Data records
####################
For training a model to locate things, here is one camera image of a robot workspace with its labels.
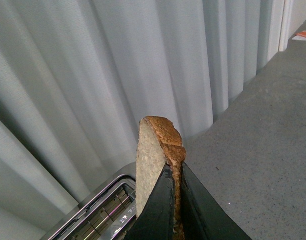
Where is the white door frame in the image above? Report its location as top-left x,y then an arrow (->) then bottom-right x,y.
278,0 -> 294,52

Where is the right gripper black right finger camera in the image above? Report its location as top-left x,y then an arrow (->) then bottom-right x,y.
181,163 -> 250,240

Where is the orange white card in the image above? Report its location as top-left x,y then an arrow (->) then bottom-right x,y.
292,30 -> 306,41

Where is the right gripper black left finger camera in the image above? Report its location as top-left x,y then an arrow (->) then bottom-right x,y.
125,164 -> 175,240

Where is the brown bread slice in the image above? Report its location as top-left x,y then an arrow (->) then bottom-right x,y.
136,116 -> 186,240

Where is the grey curtain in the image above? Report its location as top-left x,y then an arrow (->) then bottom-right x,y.
0,0 -> 284,240

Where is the cream metal toaster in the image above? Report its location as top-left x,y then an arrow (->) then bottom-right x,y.
42,162 -> 136,240

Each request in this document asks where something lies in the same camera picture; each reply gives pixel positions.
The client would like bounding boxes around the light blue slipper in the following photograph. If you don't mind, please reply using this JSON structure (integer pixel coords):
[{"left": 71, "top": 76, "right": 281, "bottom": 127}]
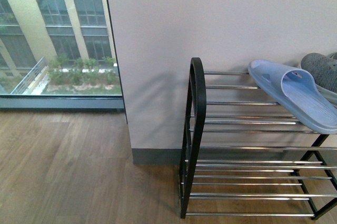
[{"left": 247, "top": 59, "right": 336, "bottom": 134}]

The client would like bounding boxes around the black metal shoe rack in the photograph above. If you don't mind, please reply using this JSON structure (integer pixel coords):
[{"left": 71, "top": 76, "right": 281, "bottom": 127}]
[{"left": 179, "top": 57, "right": 336, "bottom": 220}]

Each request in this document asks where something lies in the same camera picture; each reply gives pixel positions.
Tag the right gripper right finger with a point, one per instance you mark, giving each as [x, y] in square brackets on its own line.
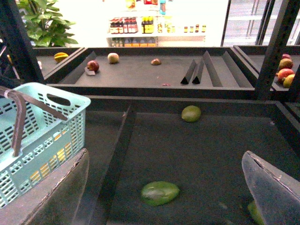
[276, 194]

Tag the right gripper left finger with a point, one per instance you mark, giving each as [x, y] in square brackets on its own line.
[55, 200]

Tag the light green plastic basket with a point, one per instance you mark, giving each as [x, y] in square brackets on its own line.
[47, 142]

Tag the brown basket handle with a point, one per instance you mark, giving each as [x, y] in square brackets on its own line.
[20, 100]

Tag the green mango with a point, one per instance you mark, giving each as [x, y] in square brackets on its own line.
[158, 193]

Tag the green round fruit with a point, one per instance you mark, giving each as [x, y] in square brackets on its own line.
[191, 113]

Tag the black produce display shelf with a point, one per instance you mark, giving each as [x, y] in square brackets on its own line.
[135, 135]

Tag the green potted plant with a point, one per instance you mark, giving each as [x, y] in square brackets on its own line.
[44, 23]

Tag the glass door refrigerator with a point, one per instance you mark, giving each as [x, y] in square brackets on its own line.
[250, 22]

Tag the bottles on white shelf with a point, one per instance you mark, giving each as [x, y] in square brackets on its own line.
[154, 31]

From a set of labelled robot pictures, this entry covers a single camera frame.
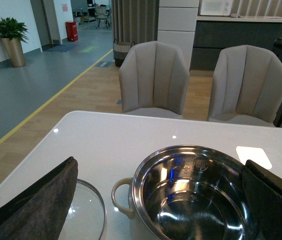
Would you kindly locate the dark kitchen counter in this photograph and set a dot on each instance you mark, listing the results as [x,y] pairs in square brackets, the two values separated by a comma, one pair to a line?
[214,33]

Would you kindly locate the red fire cabinet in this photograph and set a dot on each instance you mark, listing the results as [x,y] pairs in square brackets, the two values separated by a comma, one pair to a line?
[71,30]

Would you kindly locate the white electric cooking pot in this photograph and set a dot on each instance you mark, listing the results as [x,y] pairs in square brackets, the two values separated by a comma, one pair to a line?
[188,192]

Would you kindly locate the green potted plant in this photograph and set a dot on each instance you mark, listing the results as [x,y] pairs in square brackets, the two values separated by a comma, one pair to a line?
[12,33]

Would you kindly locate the beige chair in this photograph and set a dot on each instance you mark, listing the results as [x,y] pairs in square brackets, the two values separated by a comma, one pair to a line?
[246,87]
[153,81]

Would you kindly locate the beige chair left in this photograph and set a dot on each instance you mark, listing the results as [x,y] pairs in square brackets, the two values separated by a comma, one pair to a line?
[153,81]

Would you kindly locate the woven basket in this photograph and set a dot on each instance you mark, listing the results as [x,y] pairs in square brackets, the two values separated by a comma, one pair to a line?
[120,50]

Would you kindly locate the left gripper felt left finger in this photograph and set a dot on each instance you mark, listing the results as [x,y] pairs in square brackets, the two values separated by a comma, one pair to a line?
[39,212]

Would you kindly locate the white microwave oven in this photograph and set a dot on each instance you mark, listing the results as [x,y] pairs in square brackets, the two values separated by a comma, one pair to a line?
[215,7]

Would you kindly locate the glass pot lid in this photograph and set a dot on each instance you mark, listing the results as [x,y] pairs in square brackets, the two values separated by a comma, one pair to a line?
[86,218]

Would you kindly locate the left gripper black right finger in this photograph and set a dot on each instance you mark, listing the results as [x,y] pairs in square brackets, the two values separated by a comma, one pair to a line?
[263,191]

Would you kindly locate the beige chair right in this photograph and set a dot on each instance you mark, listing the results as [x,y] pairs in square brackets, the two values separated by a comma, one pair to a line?
[246,87]

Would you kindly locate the office swivel chair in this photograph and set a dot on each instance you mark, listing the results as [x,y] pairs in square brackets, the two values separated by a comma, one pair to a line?
[101,15]

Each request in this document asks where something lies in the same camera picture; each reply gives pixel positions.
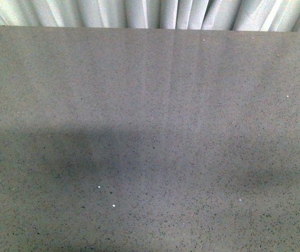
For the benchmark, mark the white pleated curtain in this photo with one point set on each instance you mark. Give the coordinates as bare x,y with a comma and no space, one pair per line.
242,15

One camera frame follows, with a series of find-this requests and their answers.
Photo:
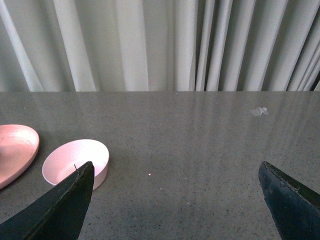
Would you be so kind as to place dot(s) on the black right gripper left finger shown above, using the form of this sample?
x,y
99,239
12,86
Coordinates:
x,y
57,215

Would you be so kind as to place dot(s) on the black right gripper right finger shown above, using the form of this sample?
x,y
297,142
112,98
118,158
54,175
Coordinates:
x,y
295,208

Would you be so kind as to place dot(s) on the light pink bowl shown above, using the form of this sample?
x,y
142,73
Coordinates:
x,y
70,156

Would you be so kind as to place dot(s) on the pink plate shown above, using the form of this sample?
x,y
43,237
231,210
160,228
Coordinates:
x,y
19,145

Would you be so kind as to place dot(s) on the crumpled clear tape piece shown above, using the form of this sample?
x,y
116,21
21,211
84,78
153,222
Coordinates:
x,y
259,111

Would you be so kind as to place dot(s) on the white curtain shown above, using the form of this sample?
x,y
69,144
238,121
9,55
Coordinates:
x,y
159,45

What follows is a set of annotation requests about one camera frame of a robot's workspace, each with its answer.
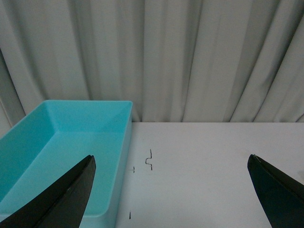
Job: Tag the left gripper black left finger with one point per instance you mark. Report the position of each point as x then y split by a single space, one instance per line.
62 204

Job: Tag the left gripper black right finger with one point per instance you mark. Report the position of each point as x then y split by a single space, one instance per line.
281 197

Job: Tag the turquoise plastic bin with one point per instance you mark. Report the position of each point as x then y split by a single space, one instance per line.
56 136

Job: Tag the grey pleated curtain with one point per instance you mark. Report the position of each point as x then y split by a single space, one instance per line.
176 60

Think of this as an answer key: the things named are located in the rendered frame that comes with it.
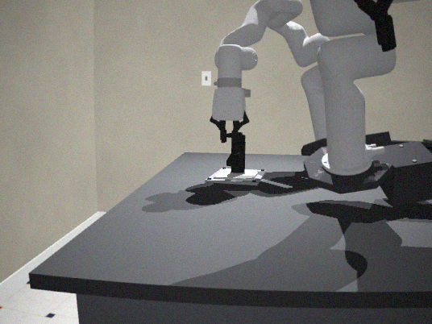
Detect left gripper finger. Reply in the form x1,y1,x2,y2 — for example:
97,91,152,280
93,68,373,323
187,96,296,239
354,0,397,52

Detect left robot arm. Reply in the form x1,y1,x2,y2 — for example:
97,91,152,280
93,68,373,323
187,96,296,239
310,0,396,176

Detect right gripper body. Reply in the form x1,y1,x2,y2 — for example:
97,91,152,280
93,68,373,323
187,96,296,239
212,87,246,121

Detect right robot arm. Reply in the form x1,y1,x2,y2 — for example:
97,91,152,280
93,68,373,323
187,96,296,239
214,0,329,140

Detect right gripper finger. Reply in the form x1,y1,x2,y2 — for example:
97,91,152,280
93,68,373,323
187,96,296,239
210,116,226,143
231,111,249,143
####################
The answer consists of the lines above that include the word "sample", each copied exactly.

== OUTPUT FOR THIS EXERCISE ==
Would you be so kind as to place dot(s) on the black right gripper left finger shown above, using the form of this sample?
Would you be so kind as to place dot(s) on the black right gripper right finger shown above, using the form of this sample?
Would you be so kind as to place dot(s) on the light pink bowl shown above, using the form of this sample?
Would you be so kind as to place dot(s) on the pink plate shown above, using the form of this sample?
Would you be so kind as to place dot(s) on the crumpled clear tape piece shown above, using the form of this sample?
Would you be so kind as to place dot(s) on the white curtain shown above, using the form of this sample?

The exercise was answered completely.